After getting over the nerves of his first plane ride — a 16-hour trip — Gonzales was able to soak in the once-in-a-lifetime experience.
“It was an amazing experience,” Gonzales said. “I was nervous at first because of the plane ride. Once I got to know everybody in the group, I got more comfortable and we just had a really good time together.”
The junior point guard for the Indian basketball team spent 10 days with YLSP in the once war-torn country helping athletes develop their basketball skills, providing outreach and helping mend the bridge between Albanian and Serbian children, whose parents fought each other during the Kosovo War from 1998 to 1999.
Almost 20 years after 13,548 were killed during the conflict, Gonzales said being able to help mend the gap between the two groups was special.
“It was great being able to bring the Albanians and Serbians together through basketball,” Gonzales said. “Because, just 20 years ago, their parents were fighting each other in a war. We just forgot that and we did the same thing we had in common, which was play basketball.”
The 5-foot-10 guard went on the trip with a cast on his hand due to an injury before eventually being cleared to remove it. During that time before getting his cast off, Gonzales was only able to instruct rather than participate.
He used that time to be more analytical and find things he wanted to implement in his game here stateside.
“I had a lot more time to focus on how other people play and little things I can take from their game,” Gonzales said. “I can put that in my game to become a better player.”
The biggest difference between the European and American styles is the stressing of fundamentals. Gonzales said Americans play a flashier game than the Europeans.
“I think they’re a lot more technical than us Americans,” Gonzales said. “We play a lot flashier than them. They like to play with a lot of fundamentals and focus on the little stuff. Whereas, we rely more on athletic ability. I want to be able to take that and critique myself more and be as technical as I can.”
The group had plenty of time to take in the views of their surroundings. Gonzales said they would either explore the town or take hikes “almost everyday after breakfast.”
Yet, the most memorable moment of the trip was the group visiting Handikos, a school for disabled and handicapped children. His mother, Candi Rhea Myers, mentioned how Payton wants to start a fundraiser to get equipment for them to play wheelchair basketball.
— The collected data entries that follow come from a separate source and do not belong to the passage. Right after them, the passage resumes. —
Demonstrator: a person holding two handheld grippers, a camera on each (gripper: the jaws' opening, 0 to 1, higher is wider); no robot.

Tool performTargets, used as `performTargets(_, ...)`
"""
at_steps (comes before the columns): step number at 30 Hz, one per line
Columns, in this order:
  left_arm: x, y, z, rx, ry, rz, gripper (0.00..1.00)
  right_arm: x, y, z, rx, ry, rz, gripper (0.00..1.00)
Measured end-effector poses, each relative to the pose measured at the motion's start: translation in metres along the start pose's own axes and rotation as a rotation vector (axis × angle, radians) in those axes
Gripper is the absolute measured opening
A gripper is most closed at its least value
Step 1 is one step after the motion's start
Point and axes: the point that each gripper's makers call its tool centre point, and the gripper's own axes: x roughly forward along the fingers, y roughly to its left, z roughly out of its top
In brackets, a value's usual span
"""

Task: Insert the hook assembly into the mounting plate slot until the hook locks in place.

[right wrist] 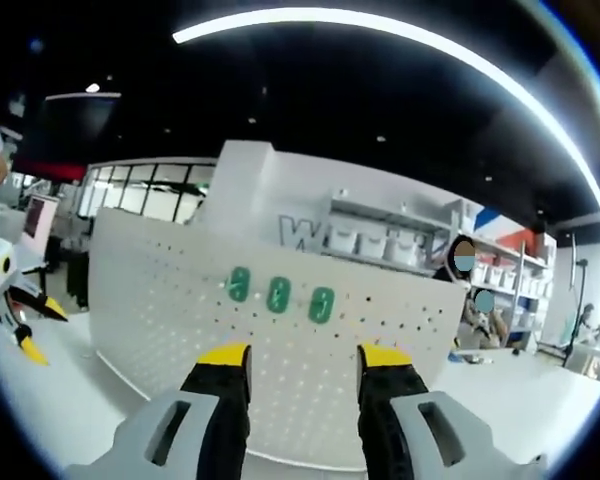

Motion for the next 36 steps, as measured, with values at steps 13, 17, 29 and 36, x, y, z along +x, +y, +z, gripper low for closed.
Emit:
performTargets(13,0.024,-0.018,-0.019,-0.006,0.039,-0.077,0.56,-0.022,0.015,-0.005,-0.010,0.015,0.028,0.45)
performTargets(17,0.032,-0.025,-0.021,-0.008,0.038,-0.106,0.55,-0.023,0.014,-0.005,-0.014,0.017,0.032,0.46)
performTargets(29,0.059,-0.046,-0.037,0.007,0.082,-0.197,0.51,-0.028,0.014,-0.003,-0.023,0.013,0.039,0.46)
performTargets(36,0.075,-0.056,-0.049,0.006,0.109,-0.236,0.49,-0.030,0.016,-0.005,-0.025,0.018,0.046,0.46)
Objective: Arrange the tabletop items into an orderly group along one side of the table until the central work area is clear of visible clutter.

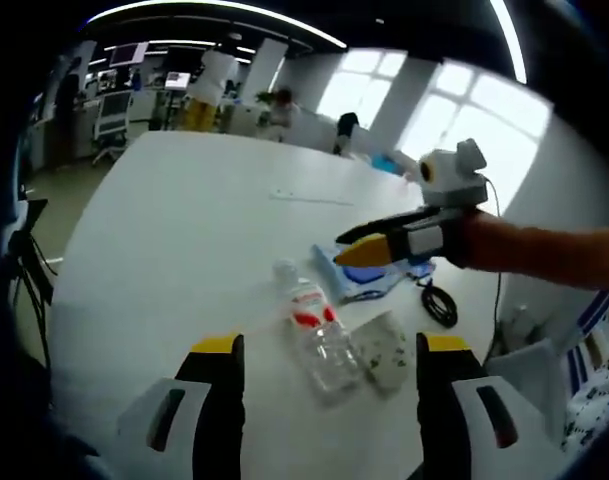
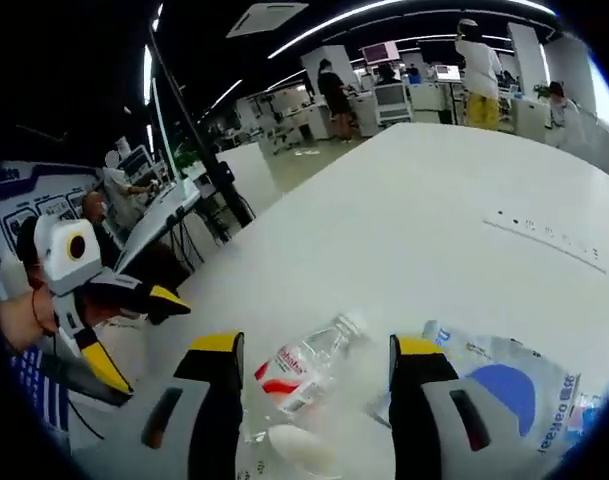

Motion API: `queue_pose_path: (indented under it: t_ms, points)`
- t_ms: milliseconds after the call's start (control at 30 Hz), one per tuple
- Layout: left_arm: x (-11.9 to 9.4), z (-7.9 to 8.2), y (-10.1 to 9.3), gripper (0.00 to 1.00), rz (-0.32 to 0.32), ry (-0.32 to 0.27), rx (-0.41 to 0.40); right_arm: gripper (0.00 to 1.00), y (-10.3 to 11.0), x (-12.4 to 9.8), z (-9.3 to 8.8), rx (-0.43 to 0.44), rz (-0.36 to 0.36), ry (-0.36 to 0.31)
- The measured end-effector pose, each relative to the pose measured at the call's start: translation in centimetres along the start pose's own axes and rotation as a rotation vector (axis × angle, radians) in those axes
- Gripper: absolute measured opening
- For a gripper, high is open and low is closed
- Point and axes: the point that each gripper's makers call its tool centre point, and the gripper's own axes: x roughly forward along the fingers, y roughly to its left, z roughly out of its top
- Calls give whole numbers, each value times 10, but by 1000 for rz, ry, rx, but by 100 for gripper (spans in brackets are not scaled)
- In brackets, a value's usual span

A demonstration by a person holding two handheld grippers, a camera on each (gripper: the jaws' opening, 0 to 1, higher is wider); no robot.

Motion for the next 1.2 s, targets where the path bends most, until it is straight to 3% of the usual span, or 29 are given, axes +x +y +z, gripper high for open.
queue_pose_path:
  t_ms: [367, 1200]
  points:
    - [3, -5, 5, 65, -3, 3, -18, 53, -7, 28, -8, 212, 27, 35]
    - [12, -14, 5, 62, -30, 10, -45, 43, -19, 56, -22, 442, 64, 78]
“I think the best experience for me was getting to go to [Handikos] and getting to interact with them, getting to see how they work together,” Gonzales said.
Because of those experiences, Gonzales felt he came back as a better athlete, but also a better person. It was the longest time he had been away from his mom, which helped him become more independent.
“It helped me become more independent by myself, being away from my mom for so long and learning to work with other people and become a better leader,” he said. “From a basketball standpoint, it was great to see how they play on the other side of the world and showing them how I play so they can take it and put it in their game as well.”